Voir qqn + compl. prép. : Or voy je nostre roy en voye, Qu'il employe Corps et ame a perdicïon. (Pass. Auv., 1477, 108).

 

d)

[Avec un subst., voir qqc. équivaut à "voir quel est" ou à "voir que"] : Annas, sire, tresnoble presbtre, Maintenant veyons sa foulie. (Pass. Auv., 1477, 211).

 

e)

[Le compl. est effacé]

 

-

[Tour compar.] : Cestuy [miracle] ne nous est pas permis, Car, come je voy, pouvons croire, Jhesus y veult monstrer sa gloire En luy donnant sancté parfaite. (Pass. Auv., 1477, 160). Lors les gens diront, comme voy, Es montaignhes : "Tumbés sur nous !" (Pass. Auv., 1477, 191).

II. -

[Marque une opinion, un jugement]

 

-

Voir qqc. à. "Être en mesure d'émettre un jugement sur une chose en considérant tel trait caractéristique" : Dieu t'a tramis en ceste place ; Tu es son filz ; j'en voy la trasse A ta face, Venu des cieulx pour tous saulver. (Pass.
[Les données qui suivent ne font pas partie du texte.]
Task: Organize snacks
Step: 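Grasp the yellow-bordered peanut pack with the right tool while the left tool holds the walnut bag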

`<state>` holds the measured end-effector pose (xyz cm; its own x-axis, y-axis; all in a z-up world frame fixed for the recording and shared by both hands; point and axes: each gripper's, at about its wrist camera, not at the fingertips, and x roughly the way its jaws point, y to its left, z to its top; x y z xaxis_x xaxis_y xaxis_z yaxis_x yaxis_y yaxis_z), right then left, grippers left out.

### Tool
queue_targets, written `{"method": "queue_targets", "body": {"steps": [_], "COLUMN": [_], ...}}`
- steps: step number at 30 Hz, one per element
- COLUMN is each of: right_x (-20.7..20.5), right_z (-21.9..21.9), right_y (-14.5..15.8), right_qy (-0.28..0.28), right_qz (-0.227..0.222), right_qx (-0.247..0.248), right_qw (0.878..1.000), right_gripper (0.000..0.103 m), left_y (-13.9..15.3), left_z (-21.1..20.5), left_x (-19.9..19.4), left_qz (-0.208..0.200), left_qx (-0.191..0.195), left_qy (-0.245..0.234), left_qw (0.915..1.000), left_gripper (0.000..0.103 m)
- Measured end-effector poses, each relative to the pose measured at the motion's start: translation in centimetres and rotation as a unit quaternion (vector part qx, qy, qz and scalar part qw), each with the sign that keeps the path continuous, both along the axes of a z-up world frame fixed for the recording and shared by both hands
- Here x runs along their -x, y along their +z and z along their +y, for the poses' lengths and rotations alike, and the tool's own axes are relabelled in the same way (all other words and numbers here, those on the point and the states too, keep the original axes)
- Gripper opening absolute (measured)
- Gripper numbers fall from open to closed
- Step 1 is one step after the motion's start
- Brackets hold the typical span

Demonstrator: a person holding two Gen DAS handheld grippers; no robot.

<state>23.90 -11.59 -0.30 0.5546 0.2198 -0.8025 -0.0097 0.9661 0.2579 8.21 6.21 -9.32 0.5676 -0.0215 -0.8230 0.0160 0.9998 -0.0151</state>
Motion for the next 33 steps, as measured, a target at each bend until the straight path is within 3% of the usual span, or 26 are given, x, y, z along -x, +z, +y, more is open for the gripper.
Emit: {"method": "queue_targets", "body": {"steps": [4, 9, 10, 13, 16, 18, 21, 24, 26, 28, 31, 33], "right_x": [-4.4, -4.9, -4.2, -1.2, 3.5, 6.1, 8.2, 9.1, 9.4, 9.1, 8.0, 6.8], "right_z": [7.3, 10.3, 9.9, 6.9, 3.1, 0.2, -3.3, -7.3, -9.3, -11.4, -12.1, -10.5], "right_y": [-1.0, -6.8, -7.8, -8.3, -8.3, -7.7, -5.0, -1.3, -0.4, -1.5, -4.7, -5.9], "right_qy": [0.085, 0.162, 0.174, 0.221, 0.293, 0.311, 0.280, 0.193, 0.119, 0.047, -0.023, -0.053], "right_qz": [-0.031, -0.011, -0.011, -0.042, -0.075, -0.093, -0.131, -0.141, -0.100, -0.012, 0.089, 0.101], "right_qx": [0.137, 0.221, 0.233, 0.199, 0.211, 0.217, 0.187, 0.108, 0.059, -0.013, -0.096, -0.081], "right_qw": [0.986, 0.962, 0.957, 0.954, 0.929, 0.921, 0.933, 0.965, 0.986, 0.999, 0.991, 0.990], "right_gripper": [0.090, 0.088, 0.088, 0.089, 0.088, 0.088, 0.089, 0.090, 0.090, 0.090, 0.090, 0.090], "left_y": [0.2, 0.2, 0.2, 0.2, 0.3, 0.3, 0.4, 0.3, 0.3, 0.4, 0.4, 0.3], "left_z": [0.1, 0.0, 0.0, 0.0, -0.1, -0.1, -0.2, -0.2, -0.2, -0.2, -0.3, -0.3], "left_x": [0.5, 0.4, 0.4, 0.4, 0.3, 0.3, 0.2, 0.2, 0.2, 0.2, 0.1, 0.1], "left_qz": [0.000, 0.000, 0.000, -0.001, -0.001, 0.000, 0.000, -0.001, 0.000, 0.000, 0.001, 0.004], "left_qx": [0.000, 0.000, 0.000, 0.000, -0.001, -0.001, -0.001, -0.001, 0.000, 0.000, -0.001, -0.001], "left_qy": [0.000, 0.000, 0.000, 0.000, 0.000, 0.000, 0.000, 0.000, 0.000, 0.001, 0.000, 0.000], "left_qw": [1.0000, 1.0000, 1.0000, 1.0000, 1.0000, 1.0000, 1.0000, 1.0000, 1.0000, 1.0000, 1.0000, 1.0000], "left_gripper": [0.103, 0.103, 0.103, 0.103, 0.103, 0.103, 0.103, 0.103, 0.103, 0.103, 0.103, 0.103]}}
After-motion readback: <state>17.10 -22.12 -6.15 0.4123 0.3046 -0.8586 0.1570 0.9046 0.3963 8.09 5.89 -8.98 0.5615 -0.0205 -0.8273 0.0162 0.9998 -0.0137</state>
Auv., 1477, 131).

III. -

[Marque l'attention que le sujet porte à un objet]

A. -

[Avec un compl. nom.]

 

1.

[Sens concr., faisant réf. au regard ; le compl. désigne une pers. ou une chose concr.] "Diriger les yeux sur qqn ou qqc." : En riens certes ne le cognoiz ; Je cuide que ce n'est pas luy, Car mon filz est bien plus joly. Pour le mieulx veoir, advansons nous. (Pass. Auv., 1477, 190). Actendés ung peu, que le voye. (Pass. Auv., 1477, 192).

 

-

En partic. [Formule d'invocation] Dieu le voie ! : De toute rayson se desvoye. Dieu le voye Et le gart de desperacion ! (Pass. Auv., 1477, 108).

 

-

Voir un écrit : D'Isaye j'ay veu l'escript Que de Messïas parloit (Pass. Auv., 1477, 120).

 

-

Voir (un spectacle, une représentation théâtrale) : Souverain Dieu, de cuer vous prie Pour ceulx qui sont mes amoreux (...) Et especïelment tous ceulx Qu'ont veu la passion vostre filz ! (Pass. Auv., 1477, 280).

 

2.

[Sens abstr. ; le compl. désigne une chose abstr.] "Porter son attention sur qqc., éventuellement pour examiner cette chose, l'étudier, y réfléchir" : J'ay alheurs paraboles mis, Lesqueulx voyans aveugles sont, Et en ouyant sourtz deviendront. [Réf. à Luc 8, 10] (Pass. Auv., 1477, 137).

B. -

[Avec une sub.]

 

-

[Sub. interr. indir. partielle] : ...or alons veoir En quel lieu farons les partuis. (Pass. Auv., 1477, 194).